"The Monster Engine" Book Review
Written by Gabino Iglesias
Published by MWH Press
Written and Illustrated by Dave Devries
2005, 48 pages
Released in June of 2005
There is a place where monsters with ears attached to their hair can invade your mouth; a dark universe where flying witches sing sinister songs to make the sun go down; a planet where awful beings with detachable appendages live underground, eat kids and play soccer with their own body parts; a place where the Devil's wife can freeze you to death while eating a mixture of worm guts, frog brains, spider legs and bat wings. This place is the infinite world of monsters that exists within each child's brain. Thanks to the incredible talent and innovative vision of artist and illustrator Dave Devries, you can take a tour of that universe where uniqueness is almost commonplace and imagination is celebrated in all its limitless glory. Welcome to The Monster Engine.
The seed for The Monster Engine was planted in the summer of 1998, when the artist's 6-year old niece, Jessica, grabbed his sketch pad and drew some monsters. For Devries, looking at those drawings held an important revelation: "Kids just don't worry about proportions or judgmental criticism — they just draw — and that's the reason they surpass adults in creativity."
With the idea already in mind, it was only a matter of time before turning the world of children's monsters into a full-blown artistic project and eventually a book. The process Devries follows for his creations is simple: he projects the selected drawings with an opaque projector and then traces each line. With the lines for the drawing done, Devries then paints the image into life using various media. While this sounds simple, the artist does more than make kid's drawing look professional: he transforms the monsters into real, textured beasts inhabiting unique worlds. From the consistency of the skin to the way each monster seems clearly at home in its habitat, Devries masterfully provides so many details that each picture tells a story of a strange being in a faraway world.
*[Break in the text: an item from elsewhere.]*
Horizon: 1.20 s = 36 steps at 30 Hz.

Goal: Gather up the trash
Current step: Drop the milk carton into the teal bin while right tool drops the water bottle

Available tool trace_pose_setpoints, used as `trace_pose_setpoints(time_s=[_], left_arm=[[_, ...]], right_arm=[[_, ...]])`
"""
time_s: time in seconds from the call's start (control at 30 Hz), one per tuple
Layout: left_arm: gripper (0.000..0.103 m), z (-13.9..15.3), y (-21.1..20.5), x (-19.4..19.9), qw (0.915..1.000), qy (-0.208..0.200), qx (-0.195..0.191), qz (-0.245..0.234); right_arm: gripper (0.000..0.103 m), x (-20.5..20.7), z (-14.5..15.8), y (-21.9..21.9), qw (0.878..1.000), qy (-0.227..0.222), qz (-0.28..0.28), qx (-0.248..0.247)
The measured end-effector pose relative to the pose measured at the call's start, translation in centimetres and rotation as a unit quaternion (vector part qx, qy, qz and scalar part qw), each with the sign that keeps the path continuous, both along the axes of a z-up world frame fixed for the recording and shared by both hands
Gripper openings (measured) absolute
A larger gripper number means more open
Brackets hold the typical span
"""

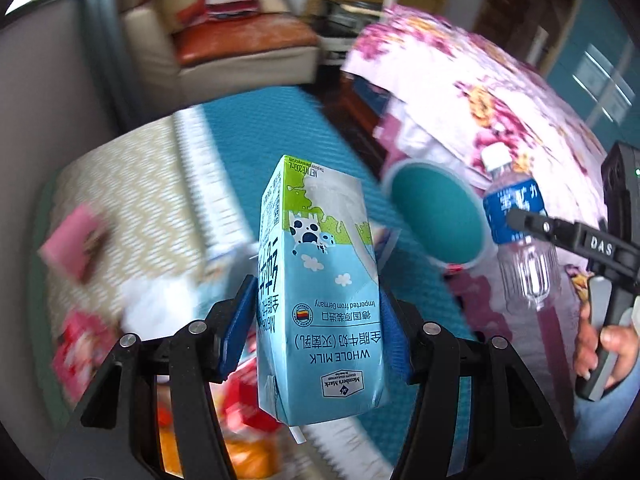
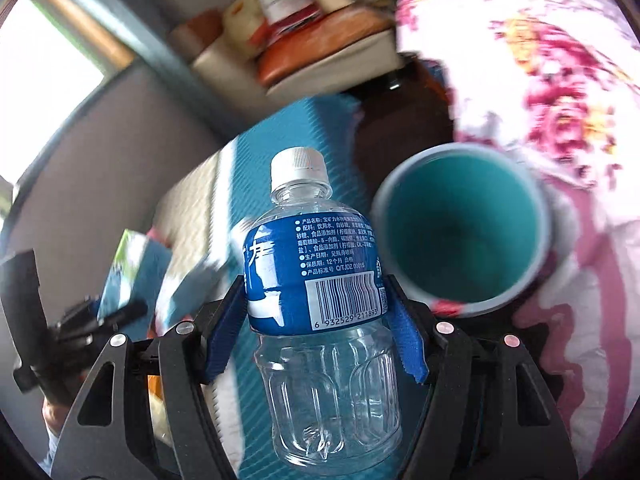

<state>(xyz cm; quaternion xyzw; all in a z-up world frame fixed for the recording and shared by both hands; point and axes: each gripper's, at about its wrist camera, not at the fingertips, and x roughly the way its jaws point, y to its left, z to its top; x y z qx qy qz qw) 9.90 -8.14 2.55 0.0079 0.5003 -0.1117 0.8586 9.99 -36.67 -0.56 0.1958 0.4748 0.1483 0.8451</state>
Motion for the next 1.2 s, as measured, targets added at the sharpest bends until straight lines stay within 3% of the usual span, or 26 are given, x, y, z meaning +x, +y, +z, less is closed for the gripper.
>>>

While the art is definitely worth the price of the book, The Monster Engine contains an interview with the child that created each chosen monster. These friendly talks are hilarious and creepy as only a kid's imagination can be. Furthermore, the interviews provide each monster with an original, distinctive story and background. The backgrounds the kids provide to each painting rival Devries for creativity and actually serve as a proof that the artist's vision was somehow on the same wavelength as the kids'.
The Monster Engine is one of the most original art projects I've seen in a very long time and one of those art books that you will come back to again and again. I strongly suggest you get your hands on a copy.